It follows est vraiment une belle découverte, qui pour le coup mérite ses récompenses (Dauville et Semaine de la critique notamment), même si parfois on apprécierait que les logos de festival et les critiques de spectateurs cessent de dévorer toujours plus les affiches de films. Le film s’ouvre sur Jay, jeune fille poursuivie qui se tourne sans cesse vers ce qui la suit sans que les gens autour d’elle n’arrivent à comprendre de quoi il s’agit. Un peu spoilée par la bande-annonce, ça reste une bonne scène parce qu’elle amène directement ce sentiment de malaise que procure le cauchemar face à quelque chose d’horrible sur quoi l’on a pas prise. Heureusement le film ne s’arrête pas à cette promesse d’une menace jamais dévoilée ; assez rapidement il déploie une panoplie bien fournie d’apparitions glaçantes, toutes liées au thème de l’agression sexuelle ou de la contamination. La « chose » prend régulièrement l’apparence de proches, y compris les parents des victimes – ce qui donne des plans géniaux comme celui où le père s’affiche, triomphant et nu, en haut de la maison pour toiser sa fille qui part en voiture. La chose se transmet (par le sexe), mais à l’inverse d’un virus elle cherche sans cesse à remonter la chaîne des contaminés : dès que le dernier à l’avoir eu est tué, elle s’attaque à nouveau au précédent. On cherche la métaphore du sida dans cette urgence de la transmission couplée à la certitude de ne pouvoir échapper à la menace, mais la comparaison est assez stérile, c’est peut-être plus simplement un bon dispositif qui permet à la fois de créer une communauté restreinte de « témoins » au destin commun, et de donner de faux échappatoires dans la rationalisation du mal (le gang de jeunes essaye de venir à bout de la menace en échafaudant des pièges).

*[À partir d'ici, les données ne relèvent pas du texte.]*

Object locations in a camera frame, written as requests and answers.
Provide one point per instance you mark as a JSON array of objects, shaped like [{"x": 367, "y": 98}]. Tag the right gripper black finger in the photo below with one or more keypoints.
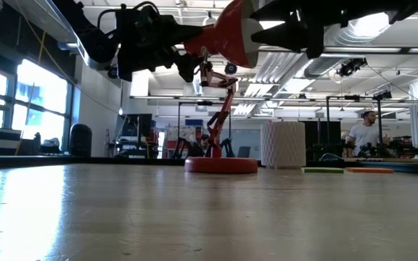
[
  {"x": 285, "y": 11},
  {"x": 289, "y": 36}
]

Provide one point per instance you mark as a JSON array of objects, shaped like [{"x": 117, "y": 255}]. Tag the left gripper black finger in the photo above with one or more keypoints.
[
  {"x": 183, "y": 35},
  {"x": 189, "y": 67}
]

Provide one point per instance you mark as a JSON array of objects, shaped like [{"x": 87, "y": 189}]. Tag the red desk lamp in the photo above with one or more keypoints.
[{"x": 220, "y": 165}]

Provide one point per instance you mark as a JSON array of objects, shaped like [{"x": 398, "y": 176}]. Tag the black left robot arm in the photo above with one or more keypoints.
[{"x": 93, "y": 40}]

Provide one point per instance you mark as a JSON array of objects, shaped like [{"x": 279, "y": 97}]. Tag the black background robot arm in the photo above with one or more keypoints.
[{"x": 229, "y": 146}]

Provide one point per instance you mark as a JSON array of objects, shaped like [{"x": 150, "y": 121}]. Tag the round black hanging fixture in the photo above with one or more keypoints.
[{"x": 230, "y": 69}]

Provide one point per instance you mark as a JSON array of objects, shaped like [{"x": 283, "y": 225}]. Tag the person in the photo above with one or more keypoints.
[
  {"x": 363, "y": 134},
  {"x": 203, "y": 139}
]

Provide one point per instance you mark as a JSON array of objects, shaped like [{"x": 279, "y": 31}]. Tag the black monitor screen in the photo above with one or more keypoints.
[{"x": 136, "y": 125}]

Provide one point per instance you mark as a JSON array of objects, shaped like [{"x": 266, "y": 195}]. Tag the white textured pen cup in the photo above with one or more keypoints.
[{"x": 283, "y": 145}]

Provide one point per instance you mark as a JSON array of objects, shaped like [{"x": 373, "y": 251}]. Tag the black rounded bin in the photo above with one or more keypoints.
[{"x": 80, "y": 141}]

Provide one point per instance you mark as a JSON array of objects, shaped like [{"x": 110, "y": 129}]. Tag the green sticky note pad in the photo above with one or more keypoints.
[{"x": 321, "y": 170}]

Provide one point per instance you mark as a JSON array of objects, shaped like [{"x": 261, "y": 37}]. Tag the orange sticky note pad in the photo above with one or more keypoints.
[{"x": 370, "y": 170}]

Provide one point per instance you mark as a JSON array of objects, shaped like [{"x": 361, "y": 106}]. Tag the black background rig frame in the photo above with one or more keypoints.
[
  {"x": 204, "y": 103},
  {"x": 352, "y": 97}
]

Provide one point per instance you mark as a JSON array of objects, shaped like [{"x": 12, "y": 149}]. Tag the silver ventilation duct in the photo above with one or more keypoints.
[{"x": 321, "y": 67}]

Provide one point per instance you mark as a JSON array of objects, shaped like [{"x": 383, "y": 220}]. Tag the black camera on rig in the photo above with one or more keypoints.
[{"x": 350, "y": 67}]

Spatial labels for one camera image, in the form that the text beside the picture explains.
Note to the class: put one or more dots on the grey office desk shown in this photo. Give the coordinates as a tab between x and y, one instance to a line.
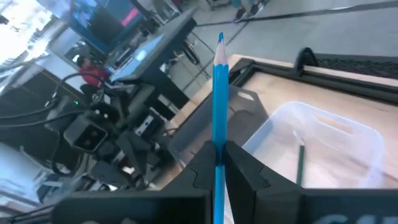
155	53

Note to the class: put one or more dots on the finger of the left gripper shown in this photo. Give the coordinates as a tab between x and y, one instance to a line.
112	174
136	152

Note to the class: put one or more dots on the person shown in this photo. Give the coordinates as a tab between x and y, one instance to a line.
91	74
248	11

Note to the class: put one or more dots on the blue pencil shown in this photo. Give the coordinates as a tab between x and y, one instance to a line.
220	102

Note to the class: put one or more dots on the black mesh strip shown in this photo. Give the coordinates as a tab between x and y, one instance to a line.
357	67

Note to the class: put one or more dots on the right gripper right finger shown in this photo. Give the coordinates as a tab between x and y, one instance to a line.
248	177

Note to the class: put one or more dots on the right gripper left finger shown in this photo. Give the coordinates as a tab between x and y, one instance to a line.
199	174

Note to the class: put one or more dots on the dark green pencil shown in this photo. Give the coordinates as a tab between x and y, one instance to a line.
300	165

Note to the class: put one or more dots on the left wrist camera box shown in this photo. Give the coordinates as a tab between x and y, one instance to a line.
87	136

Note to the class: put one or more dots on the large display screen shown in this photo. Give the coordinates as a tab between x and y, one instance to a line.
93	21

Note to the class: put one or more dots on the clear plastic bin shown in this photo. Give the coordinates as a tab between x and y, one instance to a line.
326	146

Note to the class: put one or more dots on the black table edge rail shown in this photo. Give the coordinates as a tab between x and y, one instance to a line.
342	83

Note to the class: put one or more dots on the black rail bracket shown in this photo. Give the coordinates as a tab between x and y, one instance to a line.
304	60

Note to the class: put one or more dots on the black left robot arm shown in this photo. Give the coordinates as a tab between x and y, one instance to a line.
28	133

Le film oscille entre deux types d’ambiances, que construit la bande-son : d’un côté des tambours tétanisants, de l’autre des plages de synthé mélancoliques ; ces dernières permettent de passer d’une scène à l’autre en douceur, dans un état d’esprit à la Virgin Suicides (les plans extérieur dans la piscine ou au bord de la mer, dans la pénombre des chambres, ou encore quand au cinéma le mec qui drague Jay dit qu’il envie les enfants parce qu’il ont encore la vie devant eux). Le lien entre ces deux pôles est évident, c’est la menace de la perversion sexuelle qui plane sur le modèle trop parfait de la maison de banlieue américaine. Un cliché un peu surexploité mais ici très bien mis en oeuvre ; on sent le réalisateur à l’aise, assez sûr de ses effets pour tirer parti de cette ambiance qui a un peu le cul entre deux chaises.